*Data for the task:*
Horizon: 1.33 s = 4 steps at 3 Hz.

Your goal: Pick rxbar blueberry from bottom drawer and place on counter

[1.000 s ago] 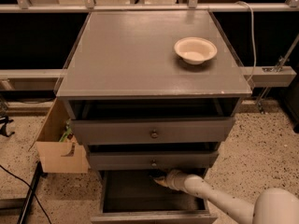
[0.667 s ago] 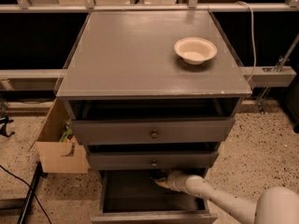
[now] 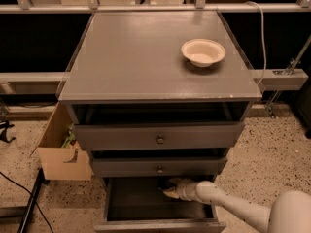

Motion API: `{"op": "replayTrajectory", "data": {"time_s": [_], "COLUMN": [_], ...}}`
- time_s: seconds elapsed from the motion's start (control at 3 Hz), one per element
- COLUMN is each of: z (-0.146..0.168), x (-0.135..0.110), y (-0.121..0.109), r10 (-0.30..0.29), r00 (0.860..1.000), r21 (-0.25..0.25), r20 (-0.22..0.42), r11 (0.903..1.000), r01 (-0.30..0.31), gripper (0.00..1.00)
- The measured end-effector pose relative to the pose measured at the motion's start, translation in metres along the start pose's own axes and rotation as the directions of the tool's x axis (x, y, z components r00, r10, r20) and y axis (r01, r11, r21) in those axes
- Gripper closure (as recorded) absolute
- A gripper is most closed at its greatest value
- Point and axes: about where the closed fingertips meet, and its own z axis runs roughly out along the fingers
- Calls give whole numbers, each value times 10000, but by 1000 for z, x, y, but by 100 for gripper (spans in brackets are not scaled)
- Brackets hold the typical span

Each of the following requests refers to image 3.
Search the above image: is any dark blue rxbar wrapper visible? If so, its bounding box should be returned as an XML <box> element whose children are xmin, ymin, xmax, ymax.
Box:
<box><xmin>157</xmin><ymin>179</ymin><xmax>176</xmax><ymax>191</ymax></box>

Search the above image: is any black metal floor bar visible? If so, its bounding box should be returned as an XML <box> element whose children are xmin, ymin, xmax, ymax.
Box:
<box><xmin>17</xmin><ymin>169</ymin><xmax>45</xmax><ymax>233</ymax></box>

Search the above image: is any grey middle drawer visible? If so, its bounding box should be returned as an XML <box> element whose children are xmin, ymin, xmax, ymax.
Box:
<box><xmin>92</xmin><ymin>157</ymin><xmax>227</xmax><ymax>178</ymax></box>

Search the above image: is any grey top drawer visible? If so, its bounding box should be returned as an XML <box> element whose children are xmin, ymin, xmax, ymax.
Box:
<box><xmin>74</xmin><ymin>122</ymin><xmax>245</xmax><ymax>150</ymax></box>

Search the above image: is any metal bracket strut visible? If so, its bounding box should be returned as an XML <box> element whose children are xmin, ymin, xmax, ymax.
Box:
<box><xmin>265</xmin><ymin>35</ymin><xmax>311</xmax><ymax>118</ymax></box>

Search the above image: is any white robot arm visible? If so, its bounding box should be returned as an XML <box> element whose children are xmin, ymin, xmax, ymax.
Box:
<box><xmin>159</xmin><ymin>178</ymin><xmax>311</xmax><ymax>233</ymax></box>

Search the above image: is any grey wooden drawer cabinet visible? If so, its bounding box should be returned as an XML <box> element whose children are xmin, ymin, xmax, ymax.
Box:
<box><xmin>57</xmin><ymin>10</ymin><xmax>263</xmax><ymax>233</ymax></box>

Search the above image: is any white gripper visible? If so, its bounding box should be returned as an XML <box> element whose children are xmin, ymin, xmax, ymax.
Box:
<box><xmin>163</xmin><ymin>178</ymin><xmax>198</xmax><ymax>201</ymax></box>

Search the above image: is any cardboard box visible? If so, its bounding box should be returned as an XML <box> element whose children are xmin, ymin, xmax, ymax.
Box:
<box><xmin>36</xmin><ymin>104</ymin><xmax>92</xmax><ymax>181</ymax></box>

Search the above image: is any metal railing frame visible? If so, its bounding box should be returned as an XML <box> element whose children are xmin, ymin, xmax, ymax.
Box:
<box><xmin>0</xmin><ymin>0</ymin><xmax>311</xmax><ymax>95</ymax></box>

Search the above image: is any grey open bottom drawer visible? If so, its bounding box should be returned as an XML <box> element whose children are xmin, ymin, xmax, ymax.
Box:
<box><xmin>94</xmin><ymin>177</ymin><xmax>226</xmax><ymax>233</ymax></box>

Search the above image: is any white cable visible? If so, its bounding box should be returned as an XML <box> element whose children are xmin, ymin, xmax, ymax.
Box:
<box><xmin>245</xmin><ymin>1</ymin><xmax>268</xmax><ymax>86</ymax></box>

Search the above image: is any green packet in box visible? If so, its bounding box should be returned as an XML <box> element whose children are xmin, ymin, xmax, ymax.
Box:
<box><xmin>62</xmin><ymin>125</ymin><xmax>75</xmax><ymax>148</ymax></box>

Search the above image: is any black floor cable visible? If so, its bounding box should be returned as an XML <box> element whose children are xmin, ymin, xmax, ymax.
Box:
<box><xmin>0</xmin><ymin>170</ymin><xmax>55</xmax><ymax>233</ymax></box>

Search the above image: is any white paper bowl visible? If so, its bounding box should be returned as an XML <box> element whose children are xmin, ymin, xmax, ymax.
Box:
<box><xmin>181</xmin><ymin>39</ymin><xmax>226</xmax><ymax>68</ymax></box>

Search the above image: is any black clamp on floor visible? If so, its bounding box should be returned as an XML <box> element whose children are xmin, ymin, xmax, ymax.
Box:
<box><xmin>0</xmin><ymin>120</ymin><xmax>16</xmax><ymax>143</ymax></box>

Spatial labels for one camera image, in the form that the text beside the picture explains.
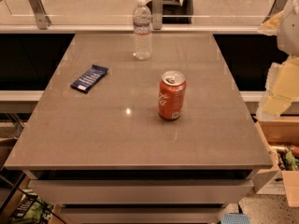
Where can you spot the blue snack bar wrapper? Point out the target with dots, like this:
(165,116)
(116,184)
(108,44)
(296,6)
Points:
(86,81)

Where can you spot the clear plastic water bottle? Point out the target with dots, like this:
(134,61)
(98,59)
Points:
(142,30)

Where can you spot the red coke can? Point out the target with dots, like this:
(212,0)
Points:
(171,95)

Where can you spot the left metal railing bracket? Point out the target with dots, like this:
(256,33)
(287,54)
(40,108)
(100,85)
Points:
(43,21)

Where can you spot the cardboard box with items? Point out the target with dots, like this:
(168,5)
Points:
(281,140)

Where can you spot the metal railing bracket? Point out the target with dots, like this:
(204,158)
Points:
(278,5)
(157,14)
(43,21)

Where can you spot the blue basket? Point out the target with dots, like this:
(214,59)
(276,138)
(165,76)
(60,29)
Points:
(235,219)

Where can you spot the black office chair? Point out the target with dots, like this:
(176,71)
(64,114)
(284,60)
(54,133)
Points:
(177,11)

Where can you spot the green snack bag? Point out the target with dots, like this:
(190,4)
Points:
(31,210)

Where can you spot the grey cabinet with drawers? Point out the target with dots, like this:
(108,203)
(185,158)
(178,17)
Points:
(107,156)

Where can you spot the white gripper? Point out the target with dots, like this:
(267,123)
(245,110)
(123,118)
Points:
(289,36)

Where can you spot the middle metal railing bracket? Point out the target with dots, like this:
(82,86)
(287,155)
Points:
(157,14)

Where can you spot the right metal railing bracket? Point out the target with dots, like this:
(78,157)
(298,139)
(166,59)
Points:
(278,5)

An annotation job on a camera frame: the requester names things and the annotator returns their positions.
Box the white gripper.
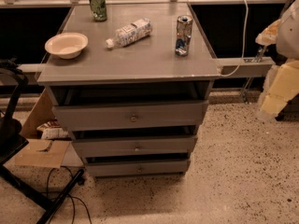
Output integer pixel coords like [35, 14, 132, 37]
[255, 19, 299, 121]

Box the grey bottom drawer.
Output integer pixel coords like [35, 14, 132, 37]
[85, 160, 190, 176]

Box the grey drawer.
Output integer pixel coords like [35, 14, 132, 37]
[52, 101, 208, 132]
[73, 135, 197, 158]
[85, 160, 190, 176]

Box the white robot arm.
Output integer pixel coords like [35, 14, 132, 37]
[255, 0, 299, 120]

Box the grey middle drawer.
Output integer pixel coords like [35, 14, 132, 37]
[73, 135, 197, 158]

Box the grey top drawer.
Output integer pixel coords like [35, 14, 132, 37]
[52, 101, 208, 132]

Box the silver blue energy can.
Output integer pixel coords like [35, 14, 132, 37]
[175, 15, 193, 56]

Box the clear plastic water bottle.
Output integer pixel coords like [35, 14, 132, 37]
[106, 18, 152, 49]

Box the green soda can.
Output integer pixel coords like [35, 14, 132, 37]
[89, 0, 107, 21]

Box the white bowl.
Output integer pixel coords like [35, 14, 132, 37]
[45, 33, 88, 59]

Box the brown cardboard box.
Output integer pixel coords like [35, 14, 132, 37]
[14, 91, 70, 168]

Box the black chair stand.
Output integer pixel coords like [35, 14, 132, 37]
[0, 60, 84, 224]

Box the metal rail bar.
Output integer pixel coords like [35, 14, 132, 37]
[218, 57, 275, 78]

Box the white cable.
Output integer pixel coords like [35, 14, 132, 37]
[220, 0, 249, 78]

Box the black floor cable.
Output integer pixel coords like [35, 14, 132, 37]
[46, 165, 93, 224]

*Exercise objective:*
Pictures do not belong in the copy. Repeat only the lines from the top of the records through the line containing "- Gripper closure (as recorded) absolute".

*Solution to the problem:*
Horizon: 1.33 s = 4 steps at 3 Hz.

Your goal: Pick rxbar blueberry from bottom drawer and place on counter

[1.000 s ago] 
[0.667 s ago] 
[now] 

Motion API: `{"op": "replayTrajectory", "data": {"time_s": [_], "COLUMN": [_], ...}}`
- time_s: seconds elapsed from the motion's start (control at 3 Hz), one per element
- COLUMN is each of: z (-0.146..0.168), x (-0.135..0.110), y (-0.121..0.109), r10 (-0.30..0.29), r00 (0.860..1.000), r21 (-0.25..0.25), r20 (-0.22..0.42), r11 (0.903..1.000), r01 (-0.30..0.31), gripper (0.00..1.00)
- The measured end-effector pose relative to the pose measured at the motion's start, translation in metres along the start pose's own axes and rotation as the directions of the tool's x axis (x, y, z components r00, r10, r20) and y axis (r01, r11, r21) in those axes
- Gripper closure (as recorded) absolute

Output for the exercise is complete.